By normal conventions of the NIST Radioactivity Group, which for the most part are wholly compatible with those adopted by the principal international metrology standardization bodies [10,11], all individual uncertainty components are expressed in terms of experimental standard deviations (or experimental standard deviations of the mean where appropriate) or quantities assumed to correspond to standard deviations irrespective of the method used to evaluate their magnitude. All of these uncertainty components are designated as “standard uncertainties.” A propagated uncertainty, termed a “combined standard uncertainty,” is expressed as what is assumed to be an estimated standard deviation which is equal to the positive square root of the total variance obtained by summing all variance (square of the standard uncertainty) and covariance components, however evaluated, using the law of propagation of uncertainty for the specific mathematical function given by the model of the measurement procedure [10]. By recently established NIST policy [11], the combined standard uncertainty is multiplied by a “coverage factor” of k = 2 to obtain an “expanded uncertainty” which is assumed to provide an uncertainty interval having a level of confidence of roughly 90 % to 95 %. For comparative purposes, it should be noted that previous SRM certificates issued by the NIST Radioactivity Group used comparably-based uncertainty coverage factors of k = 3. This former practice was historically rooted and was assumed to provide certified uncertainty intervals with somewhat higher confidence levels, approaching 95 % to 99 %. The component uncertainties comprising $2u_{A_{\text{Ra}}^0}$ and 2u_f may be found in Collé et al. [1].

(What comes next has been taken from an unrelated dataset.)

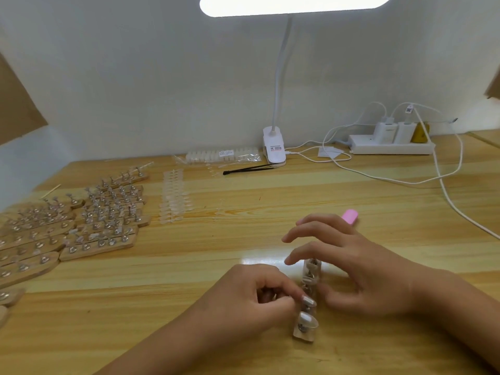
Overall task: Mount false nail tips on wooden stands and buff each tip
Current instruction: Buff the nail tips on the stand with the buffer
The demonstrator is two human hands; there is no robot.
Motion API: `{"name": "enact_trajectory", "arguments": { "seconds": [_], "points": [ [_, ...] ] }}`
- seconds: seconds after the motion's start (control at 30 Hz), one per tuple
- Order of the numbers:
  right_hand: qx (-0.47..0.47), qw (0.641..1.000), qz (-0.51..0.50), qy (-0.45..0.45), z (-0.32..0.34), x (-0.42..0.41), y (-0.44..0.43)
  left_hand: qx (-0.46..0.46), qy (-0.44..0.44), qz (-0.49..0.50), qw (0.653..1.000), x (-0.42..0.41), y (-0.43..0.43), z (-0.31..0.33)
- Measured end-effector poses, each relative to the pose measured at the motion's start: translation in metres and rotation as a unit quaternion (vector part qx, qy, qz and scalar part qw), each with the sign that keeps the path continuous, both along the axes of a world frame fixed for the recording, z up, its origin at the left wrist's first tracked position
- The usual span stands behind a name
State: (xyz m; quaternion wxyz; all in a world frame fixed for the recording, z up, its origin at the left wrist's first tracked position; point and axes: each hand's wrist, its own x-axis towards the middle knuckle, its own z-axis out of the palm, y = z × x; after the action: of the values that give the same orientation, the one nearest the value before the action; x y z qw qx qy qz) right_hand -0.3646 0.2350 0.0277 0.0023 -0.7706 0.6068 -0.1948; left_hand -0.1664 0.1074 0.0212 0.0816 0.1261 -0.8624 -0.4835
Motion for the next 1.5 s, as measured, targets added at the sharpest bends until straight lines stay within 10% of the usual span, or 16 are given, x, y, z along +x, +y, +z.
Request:
{"name": "enact_trajectory", "arguments": {
  "seconds": [0.43,0.63,0.77,1.27,1.5],
  "points": [
    [0.076,0.996,-0.015,-0.04,-0.006,-0.009,-0.004,-0.032,0.017,0.025,0.999,-0.008,0.002,-0.008],
    [0.098,0.989,-0.029,-0.111,-0.002,-0.012,-0.002,0.103,0.009,0.091,0.991,-0.007,-0.006,0.003],
    [-0.046,0.962,-0.033,-0.266,0.006,0.002,0.0,0.175,0.13,0.181,0.959,-0.005,-0.012,0.011],
    [-0.142,0.948,-0.062,-0.277,0.005,0.027,-0.004,0.475,0.072,0.107,0.87,-0.013,0.001,0.008],
    [-0.182,0.959,-0.043,-0.211,0.003,0.033,-0.004,0.358,0.054,0.055,0.931,-0.009,0.002,0.01]
  ]
}}
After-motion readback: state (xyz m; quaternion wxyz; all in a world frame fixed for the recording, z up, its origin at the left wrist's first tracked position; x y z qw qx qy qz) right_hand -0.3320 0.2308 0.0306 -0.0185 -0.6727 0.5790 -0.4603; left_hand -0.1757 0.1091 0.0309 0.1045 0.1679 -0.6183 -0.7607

Of interest here is the uncertainty in A_Rn and I_Rn, which may be obtained by invoking the propagation of uncertainty “law” [10,11] to sum all component variances and covariances using the appropriate functional forms. The relative uncertainties in A_Rn and in I_Rn (for the simplified cases with $A_{\text{Rn}}^0$ ≃ 0) are, from Eqs. (1) and (3) (and assuming the variables f, $A_{\text{Ra}}^0$, λ_Rn, and T_A were all uncorrelated),

$$2u_{A_{\text{Rn}}}=2\sqrt{u_f^2+u_{A_{\text{Ra}}^0}^2+{\left[\frac{{\lambda }_{\text{Rn}}{T}_{\mathrm{A}}{\mathrm{e}}^{-{\lambda }_{\text{Rn}}{T}_{\mathrm{A}}}}{\left(1-{\mathrm{e}}^{{\lambda }_{\text{Rn}}{T}_{\mathrm{A}}}\right)}\right]}^2(u_{{\lambda }_{\text{Rn}}}^2+u_{T_{\mathrm{A}}}^2)}$$ (5)

and

$$2u_{I_{\text{Rn}}}=2\sqrt{u_f^2+u_{A_{\text{Ra}}^0}^2+{\left[\frac{T_{\mathrm{A}}(1-{\mathrm{e}}^{-{\lambda }_{\text{Rn}}{T}_{\mathrm{A}}})}{T_{\mathrm{A}}-\frac{1}{{\lambda }_{\text{Rn}}}(1-{\mathrm{e}}^{-{\lambda }_{\text{Rn}}{T}_{\mathrm{A}}})}\right]}^2{u}_{T_{\mathrm{A}}}^2+{\left[\frac{1-{\mathrm{e}}^{-{\lambda }_{\text{Rn}}{T}_{\mathrm{A}}}\left(1+\frac{T_{\mathrm{A}}}{{\lambda }_{\text{Rn}}}\right)}{T_{\mathrm{A}}-\frac{1}{{\lambda }_{\text{Rn}}}(1-{\mathrm{e}}^{-{\lambda }_{\text{Rn}}{T}_{\mathrm{A}}})}\right]}^2{u}_{{\lambda }_{\text{Rn}}}^2}$$ (6)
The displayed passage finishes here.